Children's Health

Bottle-fed babies more likely to develop stomach obstructions

Newborn holding mothers thumb. A little grain, shot at 250 ISO

Newborn holding mothers thumb. A little grain, shot at 250 ISO  (© Bart Sadowski)

Babies who are bottle fed are more likely to develop a type of stomach obstruction called  hypertrophic pyloric stenosis (HPS), which is characterized by severe, frequent bouts of projectile vomiting, Medical News Today reported.

In a study published in JAMA Pediatrics, researchers analyzed data from 714 infants born in Washington state between 2003 and 2009 who had developed HPS and undergone corrective surgery. These infants were then compared to a “control” group of babies who had not developed HPS.

Overall, bottle fed babies had a nearly 20 percent chance of developing HPS, compared to breastfed babies who demonstrated only a 9 percent chance of developing this type of stomach obstruction. The study also concluded that overall rates of HPS decreased from 14 in 10,000 births in 2003 to 9 in 10,000 births in 2009. Researchers noted that the popularity of breastfeeding increased among mothers during this time.

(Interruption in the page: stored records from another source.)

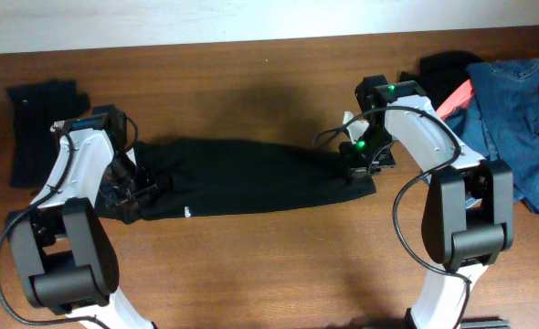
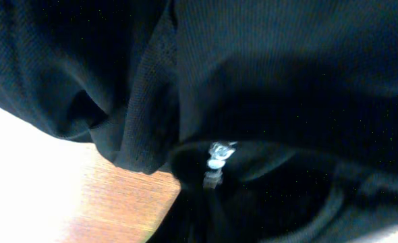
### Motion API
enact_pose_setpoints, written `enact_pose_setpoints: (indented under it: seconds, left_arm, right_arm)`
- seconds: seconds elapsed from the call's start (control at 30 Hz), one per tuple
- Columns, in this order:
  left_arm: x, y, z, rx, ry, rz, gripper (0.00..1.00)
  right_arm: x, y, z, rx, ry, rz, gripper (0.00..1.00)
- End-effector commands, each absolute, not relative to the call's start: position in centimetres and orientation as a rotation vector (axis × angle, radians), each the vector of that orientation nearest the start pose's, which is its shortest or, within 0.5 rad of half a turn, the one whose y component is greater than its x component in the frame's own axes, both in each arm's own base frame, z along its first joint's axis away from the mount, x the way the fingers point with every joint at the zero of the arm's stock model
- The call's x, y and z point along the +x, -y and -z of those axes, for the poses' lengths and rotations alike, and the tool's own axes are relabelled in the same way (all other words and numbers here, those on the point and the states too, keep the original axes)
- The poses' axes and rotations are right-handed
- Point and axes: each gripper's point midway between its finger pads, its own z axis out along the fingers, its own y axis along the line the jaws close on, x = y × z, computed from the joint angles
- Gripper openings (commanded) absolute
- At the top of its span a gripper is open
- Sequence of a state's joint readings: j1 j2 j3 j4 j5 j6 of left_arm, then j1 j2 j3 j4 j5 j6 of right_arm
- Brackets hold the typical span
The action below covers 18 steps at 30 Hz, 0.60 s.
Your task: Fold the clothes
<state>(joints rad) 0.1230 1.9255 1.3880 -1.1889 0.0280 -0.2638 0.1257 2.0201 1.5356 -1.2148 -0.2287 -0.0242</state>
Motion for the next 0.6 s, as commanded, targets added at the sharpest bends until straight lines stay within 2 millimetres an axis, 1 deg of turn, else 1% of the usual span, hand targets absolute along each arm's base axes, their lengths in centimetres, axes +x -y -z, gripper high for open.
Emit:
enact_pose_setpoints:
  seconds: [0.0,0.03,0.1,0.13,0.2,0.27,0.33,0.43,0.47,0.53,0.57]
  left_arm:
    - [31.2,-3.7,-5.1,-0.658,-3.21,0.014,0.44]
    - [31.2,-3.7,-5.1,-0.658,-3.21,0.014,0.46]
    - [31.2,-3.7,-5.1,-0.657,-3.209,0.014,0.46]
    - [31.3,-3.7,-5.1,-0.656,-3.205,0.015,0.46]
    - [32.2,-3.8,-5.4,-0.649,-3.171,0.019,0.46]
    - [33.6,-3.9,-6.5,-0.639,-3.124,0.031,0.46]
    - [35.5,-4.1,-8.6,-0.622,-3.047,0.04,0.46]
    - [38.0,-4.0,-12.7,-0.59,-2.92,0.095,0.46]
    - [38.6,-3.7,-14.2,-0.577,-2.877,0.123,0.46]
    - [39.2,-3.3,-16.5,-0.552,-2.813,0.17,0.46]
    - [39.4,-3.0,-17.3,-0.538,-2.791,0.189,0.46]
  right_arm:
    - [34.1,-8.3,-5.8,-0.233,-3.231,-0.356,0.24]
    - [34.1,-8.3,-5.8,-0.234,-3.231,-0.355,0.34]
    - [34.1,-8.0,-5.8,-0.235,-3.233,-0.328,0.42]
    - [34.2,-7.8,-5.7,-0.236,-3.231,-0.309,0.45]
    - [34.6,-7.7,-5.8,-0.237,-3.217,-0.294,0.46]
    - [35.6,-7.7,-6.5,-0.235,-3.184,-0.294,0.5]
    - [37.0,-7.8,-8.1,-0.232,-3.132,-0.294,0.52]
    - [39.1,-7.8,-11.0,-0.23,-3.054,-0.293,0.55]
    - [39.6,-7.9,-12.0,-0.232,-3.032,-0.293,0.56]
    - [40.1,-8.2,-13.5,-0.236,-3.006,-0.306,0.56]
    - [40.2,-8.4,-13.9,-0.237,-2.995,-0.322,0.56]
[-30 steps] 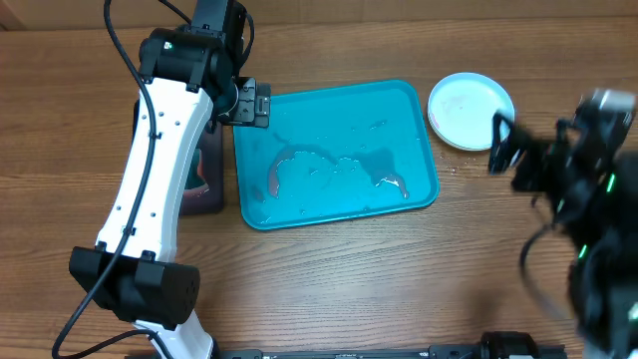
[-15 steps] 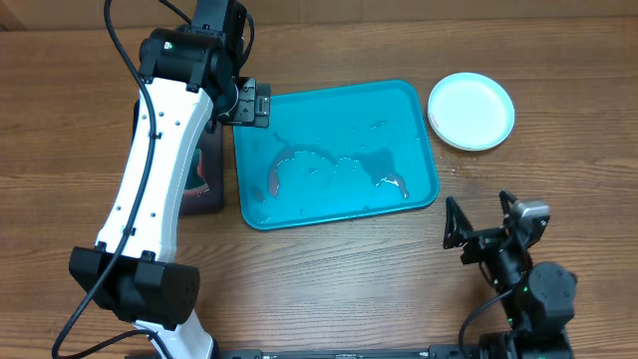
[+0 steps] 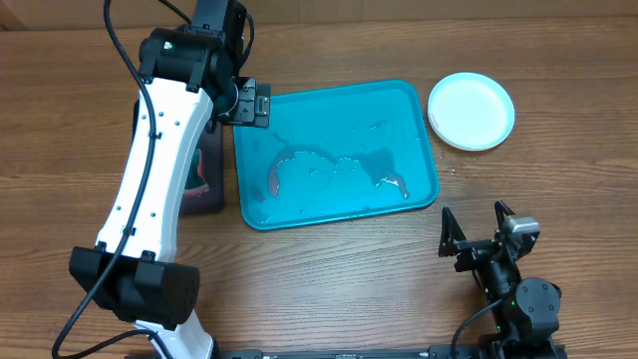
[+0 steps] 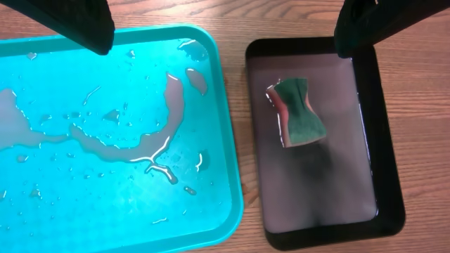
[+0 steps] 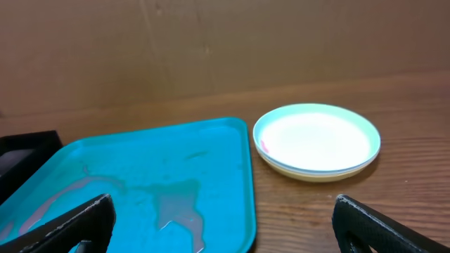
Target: Clean dirty plates on tray and stack at the side
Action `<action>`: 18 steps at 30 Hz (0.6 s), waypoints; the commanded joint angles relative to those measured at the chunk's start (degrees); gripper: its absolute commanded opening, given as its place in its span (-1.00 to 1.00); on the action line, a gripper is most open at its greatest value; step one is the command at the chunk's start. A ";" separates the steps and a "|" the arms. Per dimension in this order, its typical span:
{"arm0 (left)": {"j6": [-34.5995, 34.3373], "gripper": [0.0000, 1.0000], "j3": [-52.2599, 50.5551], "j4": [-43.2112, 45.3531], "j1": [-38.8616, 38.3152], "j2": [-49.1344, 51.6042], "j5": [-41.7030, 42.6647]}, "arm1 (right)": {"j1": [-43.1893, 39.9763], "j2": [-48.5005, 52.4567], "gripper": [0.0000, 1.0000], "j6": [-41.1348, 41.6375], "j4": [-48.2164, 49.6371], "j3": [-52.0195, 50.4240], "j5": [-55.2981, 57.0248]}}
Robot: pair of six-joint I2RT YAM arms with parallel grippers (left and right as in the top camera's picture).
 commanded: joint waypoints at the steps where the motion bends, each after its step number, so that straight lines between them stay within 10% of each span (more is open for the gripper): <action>1: -0.83 1.00 0.66 0.04 -0.07 -1.27 0.46 | 0.37 -1.36 1.00 -0.61 0.72 -0.20 1.75; 18: -0.85 0.99 0.66 0.04 -0.07 -1.27 0.46 | 0.44 -1.31 1.00 -0.20 5.99 -2.62 1.75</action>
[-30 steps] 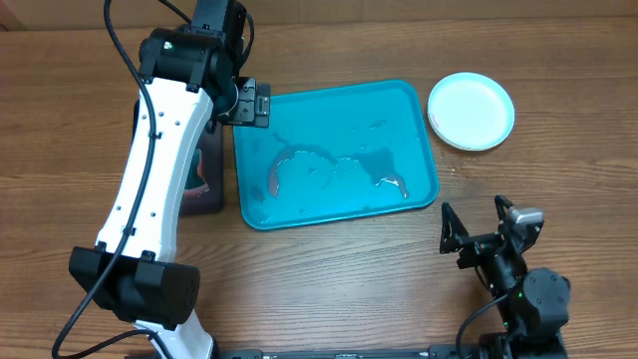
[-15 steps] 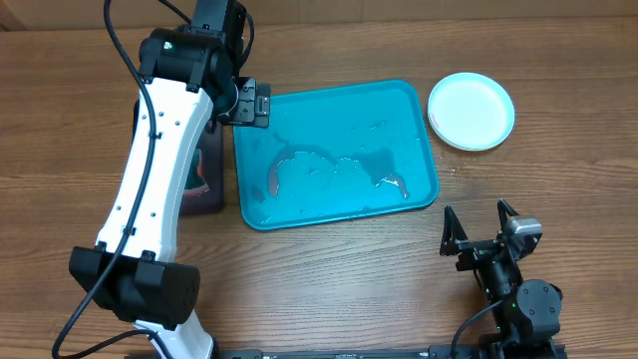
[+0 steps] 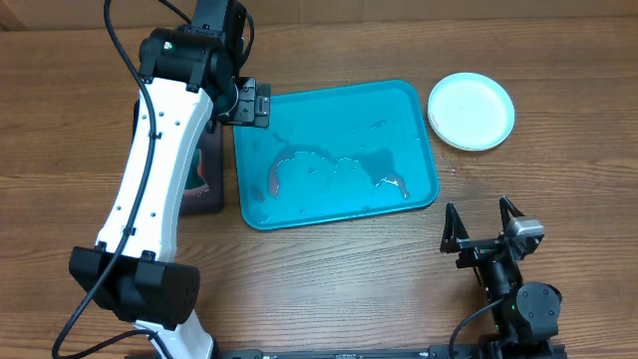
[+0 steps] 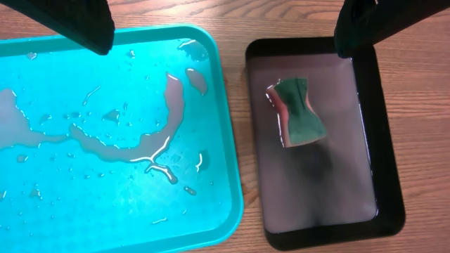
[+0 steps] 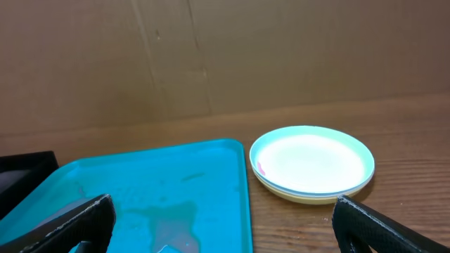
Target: Clean dirty plates on tray and stack at the side
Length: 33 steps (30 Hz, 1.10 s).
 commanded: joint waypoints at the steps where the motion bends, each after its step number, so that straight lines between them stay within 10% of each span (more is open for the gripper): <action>1: -0.81 1.00 0.66 0.04 -0.07 -1.25 0.46 | 0.44 -0.63 1.00 -0.24 0.46 -0.59 0.68; 25: -0.31 1.00 0.66 0.11 -0.15 -6.51 -3.48 | 0.44 -0.63 1.00 -0.24 0.46 -0.59 0.68; 33: 3.32 1.00 -16.15 24.52 -0.15 -25.86 0.02 | 0.44 -0.63 1.00 -0.24 0.46 -0.59 0.68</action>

The researchers also admitted that their data is purely observational, based on self-reported information from mothers upon discharge from the hospital. Many of the women studied could have switched from breastfeeding to bottle feeding – or vice versa – shortly after the data was recorded.

"Further studies are warranted to validate these findings and to look more closely at the speculative mechanisms, including possible hormonal effects, underlying the bottle feeding-HPS association,” said study author Dr. Jarod P. McAteer, from Seattle Children's Hospital.